● Exercise requirements
The reply should match the listing below character for character, except that no image is carried over.

● Raw data
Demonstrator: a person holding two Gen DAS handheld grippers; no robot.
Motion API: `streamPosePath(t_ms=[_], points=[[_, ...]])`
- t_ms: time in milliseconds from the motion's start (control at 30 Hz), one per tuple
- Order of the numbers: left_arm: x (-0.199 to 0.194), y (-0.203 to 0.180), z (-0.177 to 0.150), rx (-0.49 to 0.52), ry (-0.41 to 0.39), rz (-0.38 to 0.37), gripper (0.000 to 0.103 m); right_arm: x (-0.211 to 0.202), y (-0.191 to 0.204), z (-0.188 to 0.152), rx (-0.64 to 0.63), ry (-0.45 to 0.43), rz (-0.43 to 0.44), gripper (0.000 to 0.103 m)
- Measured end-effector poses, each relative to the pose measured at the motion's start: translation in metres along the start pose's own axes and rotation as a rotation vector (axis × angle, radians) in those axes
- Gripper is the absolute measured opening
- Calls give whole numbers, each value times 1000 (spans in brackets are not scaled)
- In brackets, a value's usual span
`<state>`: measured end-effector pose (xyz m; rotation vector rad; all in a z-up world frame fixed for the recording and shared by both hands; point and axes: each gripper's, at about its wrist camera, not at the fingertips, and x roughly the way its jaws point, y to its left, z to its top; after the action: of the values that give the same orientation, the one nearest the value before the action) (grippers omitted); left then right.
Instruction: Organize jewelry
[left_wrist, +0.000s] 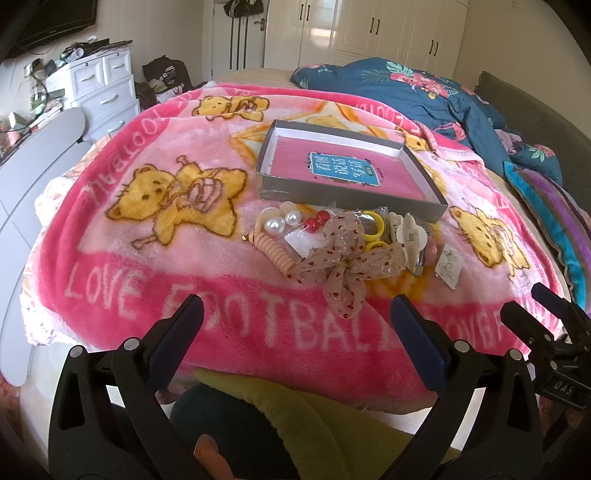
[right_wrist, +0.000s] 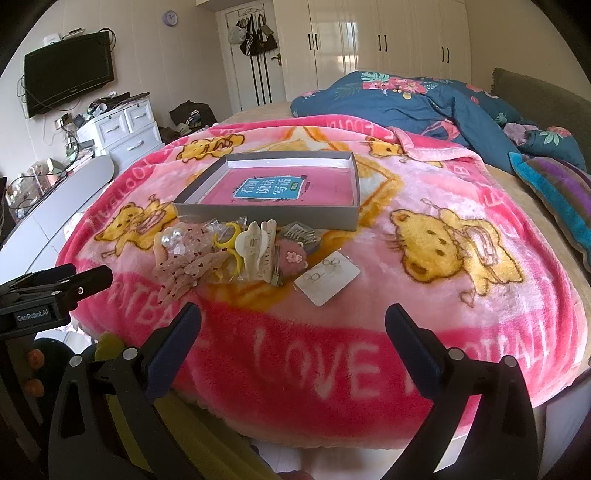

● Task output
Demonstrator: a person holding two Gen DAS handheld grippers; no robot.
Motion API: `streamPosePath(t_ms=[_], points=[[_, ...]])`
- t_ms: time in milliseconds from the motion's start (control at 30 Hz), one per tuple
- Order of the numbers: left_arm: x (-0.199 to 0.194), y (-0.203 to 0.180), z (-0.177 to 0.150), rx (-0.49 to 0.52), ry (-0.41 to 0.39), rz (-0.38 to 0.37), gripper (0.000 to 0.103 m); right_arm: x (-0.211 to 0.202), y (-0.191 to 0.204), z (-0.188 to 0.152), rx (-0.64 to 0.63), ry (-0.45 to 0.43), rz (-0.43 to 0.44), gripper (0.000 to 0.103 m)
- Measured end-effector poses, each relative to the pose measured at the motion's start: translation in metres along the start pose's own axes and rotation as a rotation vector (axis × angle, radians) in those axes
- Gripper is the absolute measured opening
- Calls give whole numbers, each value times 1000 (spans in brackets are not scaled)
- In brackets, a value's usual span
`<state>`: measured end-effector pose (xyz m; rotation vector rad; all in a z-up world frame fixed for the recording and shared by both hands; point and axes: each gripper's, at about its wrist camera, not at the fingertips, and x roughly the way its jaws point, y to its left, z to its top; after the action: of the values that give the same orientation, the one nearest the value before the action) (grippers omitted); left then right.
Instruction: Organize jewelry
[left_wrist, +0.000s] 
[right_wrist, +0.000s] 

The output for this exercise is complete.